Your task:
If a line in the material below has the word "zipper", copy it.

◇ ◇ ◇

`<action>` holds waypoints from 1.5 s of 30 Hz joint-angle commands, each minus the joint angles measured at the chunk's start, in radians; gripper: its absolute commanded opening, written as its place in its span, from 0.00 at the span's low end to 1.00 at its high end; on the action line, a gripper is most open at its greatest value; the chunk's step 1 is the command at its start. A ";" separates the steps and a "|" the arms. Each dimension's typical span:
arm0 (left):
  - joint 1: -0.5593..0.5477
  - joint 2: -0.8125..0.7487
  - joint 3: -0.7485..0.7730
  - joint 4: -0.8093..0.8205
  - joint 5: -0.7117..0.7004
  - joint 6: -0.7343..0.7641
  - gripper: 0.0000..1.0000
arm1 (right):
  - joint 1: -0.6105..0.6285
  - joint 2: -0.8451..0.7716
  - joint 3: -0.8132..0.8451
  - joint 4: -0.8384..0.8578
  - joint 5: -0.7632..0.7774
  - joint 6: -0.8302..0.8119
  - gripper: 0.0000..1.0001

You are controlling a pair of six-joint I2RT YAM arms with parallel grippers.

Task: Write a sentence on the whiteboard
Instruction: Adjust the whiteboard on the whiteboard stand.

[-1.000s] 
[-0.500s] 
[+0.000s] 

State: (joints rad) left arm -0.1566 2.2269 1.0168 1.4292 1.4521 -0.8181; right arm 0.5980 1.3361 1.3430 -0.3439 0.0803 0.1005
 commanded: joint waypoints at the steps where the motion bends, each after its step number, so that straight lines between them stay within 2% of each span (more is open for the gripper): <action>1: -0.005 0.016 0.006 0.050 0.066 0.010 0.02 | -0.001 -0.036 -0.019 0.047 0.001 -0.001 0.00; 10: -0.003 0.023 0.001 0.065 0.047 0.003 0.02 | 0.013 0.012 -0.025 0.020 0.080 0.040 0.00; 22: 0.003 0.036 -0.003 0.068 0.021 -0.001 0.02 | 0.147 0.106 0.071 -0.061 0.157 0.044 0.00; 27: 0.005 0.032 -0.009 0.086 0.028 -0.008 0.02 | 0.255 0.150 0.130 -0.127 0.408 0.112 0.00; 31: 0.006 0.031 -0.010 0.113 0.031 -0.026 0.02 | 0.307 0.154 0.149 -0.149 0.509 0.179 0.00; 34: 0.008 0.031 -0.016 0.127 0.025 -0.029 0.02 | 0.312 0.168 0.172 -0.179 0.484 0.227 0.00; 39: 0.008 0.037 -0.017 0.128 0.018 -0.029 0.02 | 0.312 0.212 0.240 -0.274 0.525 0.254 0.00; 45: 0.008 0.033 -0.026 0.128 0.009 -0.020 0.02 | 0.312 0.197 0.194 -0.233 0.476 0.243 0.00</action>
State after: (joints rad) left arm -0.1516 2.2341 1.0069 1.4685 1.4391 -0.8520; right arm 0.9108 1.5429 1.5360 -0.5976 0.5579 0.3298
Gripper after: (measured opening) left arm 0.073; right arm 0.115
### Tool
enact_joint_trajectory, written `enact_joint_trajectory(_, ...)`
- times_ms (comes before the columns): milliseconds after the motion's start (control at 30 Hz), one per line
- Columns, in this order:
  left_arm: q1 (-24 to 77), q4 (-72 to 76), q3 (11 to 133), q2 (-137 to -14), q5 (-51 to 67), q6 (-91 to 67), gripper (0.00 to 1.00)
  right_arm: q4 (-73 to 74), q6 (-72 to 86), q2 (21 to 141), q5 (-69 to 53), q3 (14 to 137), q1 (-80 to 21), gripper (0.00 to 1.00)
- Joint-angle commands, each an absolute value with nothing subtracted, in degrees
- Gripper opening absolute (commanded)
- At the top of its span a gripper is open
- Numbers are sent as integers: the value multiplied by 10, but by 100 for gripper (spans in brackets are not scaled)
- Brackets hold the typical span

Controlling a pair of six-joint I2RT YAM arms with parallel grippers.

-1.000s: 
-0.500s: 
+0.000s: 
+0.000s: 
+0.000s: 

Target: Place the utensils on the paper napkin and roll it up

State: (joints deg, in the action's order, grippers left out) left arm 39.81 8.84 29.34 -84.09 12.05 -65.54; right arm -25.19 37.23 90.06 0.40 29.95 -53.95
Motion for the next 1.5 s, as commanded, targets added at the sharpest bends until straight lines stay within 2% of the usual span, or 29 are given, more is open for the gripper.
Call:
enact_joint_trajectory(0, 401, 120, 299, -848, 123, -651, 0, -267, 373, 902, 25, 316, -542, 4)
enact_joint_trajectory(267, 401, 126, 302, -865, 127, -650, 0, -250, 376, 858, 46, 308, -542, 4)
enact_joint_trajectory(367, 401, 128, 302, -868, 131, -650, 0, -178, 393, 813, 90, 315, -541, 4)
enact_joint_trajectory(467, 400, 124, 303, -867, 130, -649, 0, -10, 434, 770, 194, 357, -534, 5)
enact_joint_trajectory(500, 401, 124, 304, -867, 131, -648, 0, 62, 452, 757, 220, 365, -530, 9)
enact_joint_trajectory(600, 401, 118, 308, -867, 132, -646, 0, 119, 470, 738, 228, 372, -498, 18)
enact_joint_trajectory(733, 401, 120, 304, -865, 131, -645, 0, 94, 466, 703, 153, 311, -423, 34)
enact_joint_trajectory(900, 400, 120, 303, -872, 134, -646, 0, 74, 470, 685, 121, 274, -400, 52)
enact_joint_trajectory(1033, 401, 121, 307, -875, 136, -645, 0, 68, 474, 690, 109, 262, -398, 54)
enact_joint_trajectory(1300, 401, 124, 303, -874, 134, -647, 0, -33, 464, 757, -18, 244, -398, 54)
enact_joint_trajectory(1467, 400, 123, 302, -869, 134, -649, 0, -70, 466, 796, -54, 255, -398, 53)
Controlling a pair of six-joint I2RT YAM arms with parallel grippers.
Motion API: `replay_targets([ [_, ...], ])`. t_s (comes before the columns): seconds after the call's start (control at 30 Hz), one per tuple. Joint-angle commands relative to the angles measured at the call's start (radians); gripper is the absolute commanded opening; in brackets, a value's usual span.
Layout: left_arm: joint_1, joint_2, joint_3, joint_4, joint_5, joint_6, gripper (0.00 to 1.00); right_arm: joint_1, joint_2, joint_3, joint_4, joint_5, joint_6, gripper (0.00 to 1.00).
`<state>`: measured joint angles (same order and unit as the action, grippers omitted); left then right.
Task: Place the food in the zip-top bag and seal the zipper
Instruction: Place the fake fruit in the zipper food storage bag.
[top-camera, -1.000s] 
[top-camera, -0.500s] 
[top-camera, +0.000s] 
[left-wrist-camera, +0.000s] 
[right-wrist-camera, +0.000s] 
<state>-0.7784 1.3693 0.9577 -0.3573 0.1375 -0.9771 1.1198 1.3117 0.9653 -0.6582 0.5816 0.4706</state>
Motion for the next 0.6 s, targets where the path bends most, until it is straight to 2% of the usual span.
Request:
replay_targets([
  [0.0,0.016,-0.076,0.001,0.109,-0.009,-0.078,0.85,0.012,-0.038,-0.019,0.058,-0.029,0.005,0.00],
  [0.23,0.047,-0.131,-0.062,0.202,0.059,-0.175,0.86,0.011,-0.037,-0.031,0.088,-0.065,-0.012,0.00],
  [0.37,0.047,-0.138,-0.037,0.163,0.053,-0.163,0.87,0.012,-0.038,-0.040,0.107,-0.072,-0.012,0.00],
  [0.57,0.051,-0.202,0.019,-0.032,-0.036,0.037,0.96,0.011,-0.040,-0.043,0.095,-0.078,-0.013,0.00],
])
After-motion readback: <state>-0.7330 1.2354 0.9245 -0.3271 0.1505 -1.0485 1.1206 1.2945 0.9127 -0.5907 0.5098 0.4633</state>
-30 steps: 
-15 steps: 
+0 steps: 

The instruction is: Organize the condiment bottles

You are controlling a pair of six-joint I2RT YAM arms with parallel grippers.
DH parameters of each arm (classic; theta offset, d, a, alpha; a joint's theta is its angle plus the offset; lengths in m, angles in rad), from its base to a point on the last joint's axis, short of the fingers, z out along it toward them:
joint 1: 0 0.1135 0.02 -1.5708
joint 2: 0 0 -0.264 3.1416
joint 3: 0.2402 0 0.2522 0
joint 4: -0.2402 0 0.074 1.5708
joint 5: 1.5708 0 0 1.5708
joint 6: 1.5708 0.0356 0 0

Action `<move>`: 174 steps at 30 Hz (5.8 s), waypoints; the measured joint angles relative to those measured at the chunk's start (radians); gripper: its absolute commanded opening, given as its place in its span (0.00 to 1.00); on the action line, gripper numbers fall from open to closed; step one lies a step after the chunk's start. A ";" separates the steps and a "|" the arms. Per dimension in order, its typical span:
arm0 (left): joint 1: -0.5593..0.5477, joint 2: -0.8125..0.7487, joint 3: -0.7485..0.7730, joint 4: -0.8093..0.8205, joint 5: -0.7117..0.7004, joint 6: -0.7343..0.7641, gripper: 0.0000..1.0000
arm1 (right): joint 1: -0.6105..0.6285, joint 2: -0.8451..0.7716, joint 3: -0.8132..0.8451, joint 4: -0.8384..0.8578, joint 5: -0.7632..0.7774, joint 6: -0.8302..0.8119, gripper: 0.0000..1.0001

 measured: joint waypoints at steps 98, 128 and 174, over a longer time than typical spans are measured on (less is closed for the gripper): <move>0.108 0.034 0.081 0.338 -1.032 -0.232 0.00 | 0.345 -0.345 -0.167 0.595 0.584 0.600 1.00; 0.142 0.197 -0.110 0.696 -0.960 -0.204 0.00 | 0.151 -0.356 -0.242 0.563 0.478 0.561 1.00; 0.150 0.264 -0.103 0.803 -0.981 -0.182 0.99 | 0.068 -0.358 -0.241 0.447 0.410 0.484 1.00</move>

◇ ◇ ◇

Problem solution:
Task: Place the food in the zip-top bag and seal the zipper
Instruction: Place the fake fruit in the zipper food storage bag.

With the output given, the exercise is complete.